Dynamic Integrated Developer Activity (DIDACT): Large Sequence Models for Software Development

The article introduces DIDACT, a large‑scale multitask machine‑learning framework that trains on the full software‑development workflow—including edits, builds, reviews, and tool interactions—to create AI assistants that can predict and suggest developer actions throughout the coding process.

Continuous Delivery 2.0

Jul 2, 2024

Dynamic Integrated Developer Activity (DIDACT): Large Sequence Models for Software Development

Software is created incrementally through a continuous dialogue among developers, reviewers, and tools such as compilers, test frameworks, and static analysers. Traditional models only learn from the final code state, but DIDACT (Dynamic Integrated Developer ACTivity) treats the entire development process as training data.

DIDACT’s novelty lies in exposing the model to the context developers see while they work and pairing it with the actions they take, enabling the model to learn the dynamics of software development rather than just the end result. Using Google’s extensive internal tooling, the amount and diversity of developer‑activity data were dramatically increased, yielding promising results for both professional developers and as a foundation for general software‑development skills in ML models.

The methodology captures each activity as a state‑intent‑action triple (e.g., a file state, a reviewer comment, and the resulting edit). This compact representation, called DevScript , allows the model to express complex operations without outputting full code snapshots, improving efficiency and interpretability.

DIDACT is trained as a multitask model on activities such as fixing broken builds, predicting code‑review comments, resolving review feedback, renaming variables, and editing files. Three internal tools built on DIDACT—comment parsing, build fixing, and prompt prediction—have been deployed within Google’s workflow and received enthusiastic feedback from thousands of engineers.

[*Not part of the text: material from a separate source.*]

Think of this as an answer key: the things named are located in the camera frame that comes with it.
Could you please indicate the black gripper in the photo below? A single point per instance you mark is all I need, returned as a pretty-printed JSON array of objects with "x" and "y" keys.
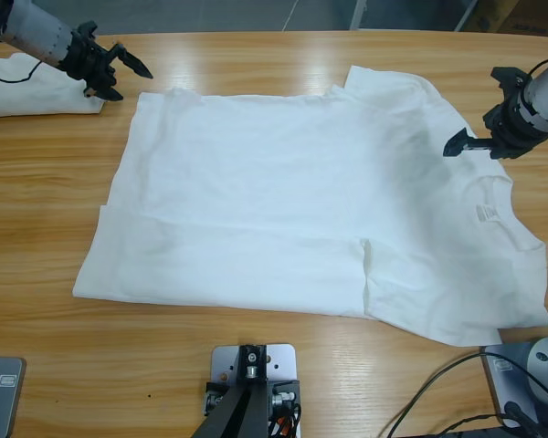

Beyond individual tasks, DIDACT demonstrates the potential of a general‑purpose developer‑assistant agent. By prefix‑prompting developer activity and chaining multiple predictions, the model can generate longer, coherent activity trajectories, perform history‑enhanced code completion, and even synthesize entire files from scratch in a natural, step‑by‑step manner.

In conclusion, DIDACT converts Google’s rich software‑engineering process into training demonstrations for an AI developer assistant, advancing the state of large language models toward reducing developer toil, boosting productivity, and improving software‑engineer work quality.